Last week, the Michigan House of Representatives passed a bill to expand the Educational Achievement Authority beyond the city of Detroit. This is the most recent of a long line of conversations that educators, legislators and others have had over the years trying to build a path for struggling students, schools and communities to success.
Turning around the educational circumstances of our state does require that we focus some attention on the worst performers. It is important that we do put additional resources, time and attention to those with the farthest to go – that is what it takes to improve equity in outcomes. It is also important that we make sure that our efforts are steeped in what the research tells us will improve the educational circumstances of young people in our state.
Will shifts in who controls the decision-making for these students, schools and communities make a difference? Perhaps. Will shifts in control absent of other investment and strategy make a lasting difference? Not on your life. At the same time that the EAA conversation has been going on, we are facing more than a decade of state disinvestment and a failure to compensate for some particularly disastrous disinvestment from the federal government. While philanthropic investment is certainly a critical piece, there is no consistent community opportunity to raise funds to compensate for lost public sector resource.

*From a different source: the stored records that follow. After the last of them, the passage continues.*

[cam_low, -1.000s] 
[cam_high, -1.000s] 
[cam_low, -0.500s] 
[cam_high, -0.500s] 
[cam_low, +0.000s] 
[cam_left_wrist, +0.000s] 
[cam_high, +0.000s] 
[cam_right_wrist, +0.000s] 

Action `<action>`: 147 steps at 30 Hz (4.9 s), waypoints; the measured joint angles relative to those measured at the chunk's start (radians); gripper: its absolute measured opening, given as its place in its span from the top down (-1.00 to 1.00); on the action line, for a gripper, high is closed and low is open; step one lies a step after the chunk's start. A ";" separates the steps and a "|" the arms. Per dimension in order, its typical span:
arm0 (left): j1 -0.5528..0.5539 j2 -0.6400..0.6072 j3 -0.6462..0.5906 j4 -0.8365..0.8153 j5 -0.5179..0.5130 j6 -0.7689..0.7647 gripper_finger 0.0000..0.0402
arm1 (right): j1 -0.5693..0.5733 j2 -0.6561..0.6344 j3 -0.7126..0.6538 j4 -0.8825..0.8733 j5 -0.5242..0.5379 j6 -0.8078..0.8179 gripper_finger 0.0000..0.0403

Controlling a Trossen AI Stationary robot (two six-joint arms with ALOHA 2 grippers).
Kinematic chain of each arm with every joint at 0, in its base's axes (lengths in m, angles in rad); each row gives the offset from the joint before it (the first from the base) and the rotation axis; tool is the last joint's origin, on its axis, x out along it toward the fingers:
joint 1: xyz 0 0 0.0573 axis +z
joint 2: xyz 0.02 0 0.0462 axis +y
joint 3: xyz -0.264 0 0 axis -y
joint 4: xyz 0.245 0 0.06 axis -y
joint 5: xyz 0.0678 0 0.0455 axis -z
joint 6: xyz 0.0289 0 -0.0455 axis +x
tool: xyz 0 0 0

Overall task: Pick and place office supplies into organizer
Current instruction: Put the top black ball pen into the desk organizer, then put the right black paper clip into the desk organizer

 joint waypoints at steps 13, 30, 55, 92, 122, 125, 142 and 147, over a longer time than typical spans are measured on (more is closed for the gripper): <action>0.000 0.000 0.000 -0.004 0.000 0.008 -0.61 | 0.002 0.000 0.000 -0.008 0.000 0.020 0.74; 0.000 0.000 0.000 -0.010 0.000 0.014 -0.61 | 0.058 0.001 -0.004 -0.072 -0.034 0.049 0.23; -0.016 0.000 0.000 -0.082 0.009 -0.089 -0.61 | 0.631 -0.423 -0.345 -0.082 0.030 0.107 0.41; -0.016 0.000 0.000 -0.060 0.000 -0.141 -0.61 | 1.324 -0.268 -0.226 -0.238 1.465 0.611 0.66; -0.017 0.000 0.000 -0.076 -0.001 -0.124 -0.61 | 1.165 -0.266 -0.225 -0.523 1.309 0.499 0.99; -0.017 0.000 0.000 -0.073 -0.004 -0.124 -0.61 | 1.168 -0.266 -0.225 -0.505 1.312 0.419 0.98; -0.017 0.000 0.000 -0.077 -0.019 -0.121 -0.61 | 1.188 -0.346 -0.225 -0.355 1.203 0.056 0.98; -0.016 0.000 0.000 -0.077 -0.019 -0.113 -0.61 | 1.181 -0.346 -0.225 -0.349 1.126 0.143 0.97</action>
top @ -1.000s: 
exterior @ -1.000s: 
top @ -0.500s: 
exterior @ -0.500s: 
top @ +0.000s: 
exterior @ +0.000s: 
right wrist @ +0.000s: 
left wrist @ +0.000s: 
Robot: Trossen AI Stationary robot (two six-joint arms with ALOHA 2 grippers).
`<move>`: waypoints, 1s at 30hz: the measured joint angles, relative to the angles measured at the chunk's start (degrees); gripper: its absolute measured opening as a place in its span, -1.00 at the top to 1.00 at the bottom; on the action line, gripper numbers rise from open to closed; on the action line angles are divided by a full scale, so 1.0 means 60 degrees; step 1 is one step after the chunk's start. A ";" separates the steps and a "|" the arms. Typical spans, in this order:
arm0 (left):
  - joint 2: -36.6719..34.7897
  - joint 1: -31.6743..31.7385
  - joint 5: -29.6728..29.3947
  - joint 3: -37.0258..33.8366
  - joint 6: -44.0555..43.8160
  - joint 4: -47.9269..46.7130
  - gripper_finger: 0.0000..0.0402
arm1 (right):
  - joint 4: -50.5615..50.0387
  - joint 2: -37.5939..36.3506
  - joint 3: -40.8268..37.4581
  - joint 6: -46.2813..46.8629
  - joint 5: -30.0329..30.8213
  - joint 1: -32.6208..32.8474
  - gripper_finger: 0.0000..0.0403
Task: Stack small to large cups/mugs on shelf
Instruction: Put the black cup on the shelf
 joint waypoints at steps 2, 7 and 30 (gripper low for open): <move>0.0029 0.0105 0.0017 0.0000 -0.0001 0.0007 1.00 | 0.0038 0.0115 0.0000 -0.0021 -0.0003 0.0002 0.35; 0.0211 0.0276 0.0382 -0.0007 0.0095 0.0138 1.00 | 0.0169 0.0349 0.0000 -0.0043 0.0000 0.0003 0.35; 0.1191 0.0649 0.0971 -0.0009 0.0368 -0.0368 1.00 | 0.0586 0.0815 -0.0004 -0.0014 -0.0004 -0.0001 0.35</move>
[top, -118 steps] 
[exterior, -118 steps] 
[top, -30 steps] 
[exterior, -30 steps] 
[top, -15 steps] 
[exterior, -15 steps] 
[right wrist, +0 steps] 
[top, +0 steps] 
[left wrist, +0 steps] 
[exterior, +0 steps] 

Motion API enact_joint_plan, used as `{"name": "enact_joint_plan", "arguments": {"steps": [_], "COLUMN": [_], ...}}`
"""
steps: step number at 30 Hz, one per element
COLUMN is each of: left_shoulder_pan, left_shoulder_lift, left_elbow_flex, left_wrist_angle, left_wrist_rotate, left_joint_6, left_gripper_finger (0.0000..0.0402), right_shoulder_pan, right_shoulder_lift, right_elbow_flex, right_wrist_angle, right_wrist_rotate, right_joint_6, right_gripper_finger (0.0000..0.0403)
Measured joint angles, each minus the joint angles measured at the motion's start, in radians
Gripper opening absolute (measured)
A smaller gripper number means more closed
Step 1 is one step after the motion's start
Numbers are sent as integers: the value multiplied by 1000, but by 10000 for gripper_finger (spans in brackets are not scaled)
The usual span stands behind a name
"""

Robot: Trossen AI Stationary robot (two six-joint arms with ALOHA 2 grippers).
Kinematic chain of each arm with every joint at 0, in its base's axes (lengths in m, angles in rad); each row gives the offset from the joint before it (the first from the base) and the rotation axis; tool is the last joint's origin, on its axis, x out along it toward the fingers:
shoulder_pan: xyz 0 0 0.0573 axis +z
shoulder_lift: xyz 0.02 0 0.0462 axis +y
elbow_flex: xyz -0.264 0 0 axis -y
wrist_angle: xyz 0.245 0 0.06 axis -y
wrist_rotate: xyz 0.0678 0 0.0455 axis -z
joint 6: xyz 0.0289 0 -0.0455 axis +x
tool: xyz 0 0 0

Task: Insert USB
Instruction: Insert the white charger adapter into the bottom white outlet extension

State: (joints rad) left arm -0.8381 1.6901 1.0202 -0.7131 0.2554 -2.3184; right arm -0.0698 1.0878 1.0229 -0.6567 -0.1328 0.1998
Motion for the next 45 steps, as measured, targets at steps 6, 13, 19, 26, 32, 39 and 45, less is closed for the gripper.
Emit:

As the Senate takes up this legislation, we urge them to consider the following:
We know that young people face barriers to educational success that one system alone can’t solve – not the education system alone, not communities alone, and certainly not individual school buildings alone. The Senate could include more direction about how resources to support extended learning, school-based health, positive behavior, and other services that have proven to increase student success would be targeted toward all schools facing restructuring demands.
Current actions that have diminished services for at-risk young people through cuts in the state budget are counter-productive to meaningful reform. Disinvestment in the very communities the EAA legislation is attempting to serve does not promote innovation, partnership and reform. Evidence-based support programs will need to be expanded in order to see real, sustainable improvement in school success for those most challenged schools, communities and young people.
Legislators can’t decouple the EAA conversation with the budget discussions in the Capitol over the next several months. The path to success for the lowest performing students, schools and communities is the same as it has always been: invest in proven strategies from cradle to career.
It is likely that the Senate Education Committee will take up this legislation quickly after returning from spring break. Contact your Senators and let them know what you know to be true to increase the success of kids and schools; let them know that there are successful programs around the state that are assisting in this effort already and that those programs need to be available to more struggling young people and their parents.
At the same time, the Legislature continues to debate funding levels for critical programs that support educational success. Those programs exist within the School Aid and Department of Education budgets, but they also exist within human services, health, workforce and higher education. Let your Senators and Representatives know that without other investment, the EAA will not be able to show the kind of gains necessary for our state.